In the Spark SQL engine, SQL parsing is pushed down into the engine and integrated with the execution of specific distributed tasks. No independent server is required to perform SQL parsing. Because Spark SQL and Hive parse module architectures are different, the Hive On Spark mode is very difficult.

In the preceding scenario, the SQL server redesigned by bytedance EMR team only receives tasks, determines user resources, permissions, and identities, and then sends the tasks to the Spark SQL server running Yarn. The concurrency of Hive is not restricted by HiveServer2 and Yarn. Yarn resources determine the concurrency of users, which greatly reduces the resource requirements of Spark SQL server, enhances the stability of Spark SQL server, and greatly improves the concurrency of users.

Followed by the function of the engine preheating reduce task execution time, improve the overall speed, engine preheating refers to the service start time and submit a Spark to Yarn SQL engine, is in a state of waiting, when the business request arrived, based on the business type selecting from engine is already ready an engine to perform the task.

Not every engine that is preheated to commit is selected for execution, and there are three engine isolation levels in the SQL server:

  • Session: Each connection is submitted to the Spark SQL engine. After the connection is disconnected, the engine is destroyed on Yarn.
  • User: A User can share multiple Spark SQL engines. The number of Spark SQL engines is determined by the task resource requirements submitted by the User. The engine will not be destroyed after the connection is disconnected until the idle time of the engine reaches the upper limit.
  • Open: The Spark SQL engine can be shared by all users. It is usually used to deal with large accounts or scenarios where the cluster does not need permission management.

Thus, it can be seen that only at the User and Open levels, engine warm-up will generate value, and warm-up saves Spark Submit’s time. When the number of users is large enough, the group saves more time for statistical unit.

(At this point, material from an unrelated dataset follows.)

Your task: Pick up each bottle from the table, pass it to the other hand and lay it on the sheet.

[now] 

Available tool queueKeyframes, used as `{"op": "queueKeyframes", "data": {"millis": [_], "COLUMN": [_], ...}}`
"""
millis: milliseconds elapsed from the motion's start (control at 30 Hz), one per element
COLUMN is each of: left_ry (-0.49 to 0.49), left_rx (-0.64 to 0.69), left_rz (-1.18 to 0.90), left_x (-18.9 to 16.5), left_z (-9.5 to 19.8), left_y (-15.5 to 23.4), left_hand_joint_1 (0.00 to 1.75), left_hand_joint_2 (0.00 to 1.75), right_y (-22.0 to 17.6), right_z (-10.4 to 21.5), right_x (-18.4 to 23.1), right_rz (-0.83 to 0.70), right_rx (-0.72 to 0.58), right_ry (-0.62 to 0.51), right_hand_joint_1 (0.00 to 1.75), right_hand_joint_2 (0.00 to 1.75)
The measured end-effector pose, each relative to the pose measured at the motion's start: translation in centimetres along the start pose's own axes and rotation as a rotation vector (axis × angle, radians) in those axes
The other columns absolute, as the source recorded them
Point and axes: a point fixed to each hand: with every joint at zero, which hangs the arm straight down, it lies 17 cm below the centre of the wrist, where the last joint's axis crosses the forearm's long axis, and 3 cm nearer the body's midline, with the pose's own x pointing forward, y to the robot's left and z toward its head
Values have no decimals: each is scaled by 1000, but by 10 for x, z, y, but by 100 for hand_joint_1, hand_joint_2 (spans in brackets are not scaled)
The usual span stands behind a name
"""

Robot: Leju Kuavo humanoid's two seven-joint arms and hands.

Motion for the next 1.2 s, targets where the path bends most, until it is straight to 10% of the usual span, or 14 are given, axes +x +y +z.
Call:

Spark SQL transaction support

Hive transaction intensity is implemented based on HiveServer2 using the following syntax:

CREATE TABLE tm (a int, b int) stored as orc TBLPROPERTIES
('transactional'='true', 'transactional_properties'='insert_only')
Copy the code

Transactions can be started, but since transactions are managed on the server, ACID affects all requests across HiveServer2. Spark SQL is well integrated and supports Hudi, Iceberg and other data lake formats. Therefore, the Spark SQL server does not need to implement a transaction mechanism similar to HiveServer2. Instead, it only needs to use features such as Hudi and Iceberg to support transactions when data is read and processed.

For example, update and delete operations are supported for Icdberg tables:

MERGE INTO prod.nyc.taxis ptUSING (SELECT * FROM staging.nyc.taxis) stON pt.id = st.idWHEN NOT MATCHED THEN INSERT *;
Copy the code

Therefore, When Spark SQL integrates Iceberg, it has the transaction capability. When combined with SQL server, Spark SQL can have the same benefits as Hive transaction capability at a low cost and without some constraints of Hive. From the perspective of such architecture design, It can completely replace Hive. On the other hand, when the number of users increases, data will be modified, updated and other operations, which is easy to create a large number of small broadcast transmission, resulting in the Driver OOM. Although large broadcasts also have OOM problems, large broadcasts can pass the threshold control, while small broadcasts do not take effect. Once the number of large broadcasts increases, it is easy to cause OOM of the Driver. The Byte EMR team solved the problem of Driver being hit by a large number of small broadcasts by merging small broadcasts.

The end of the

As enterprises’ services become more complex, they need more flexible and efficient data warehouse architectures. In such a business-driven environment, the limitations of Hive are becoming more and more obvious, and Spark SQL based solutions to flexibly build data warehouses will become more and more mainstream. Therefore, enterprises should consider how to build their own data systems based on Spark SQL when they consider building data warehouse systems. Spark’s complete and open ecosystem will surely have more excellent services around Spark in the future.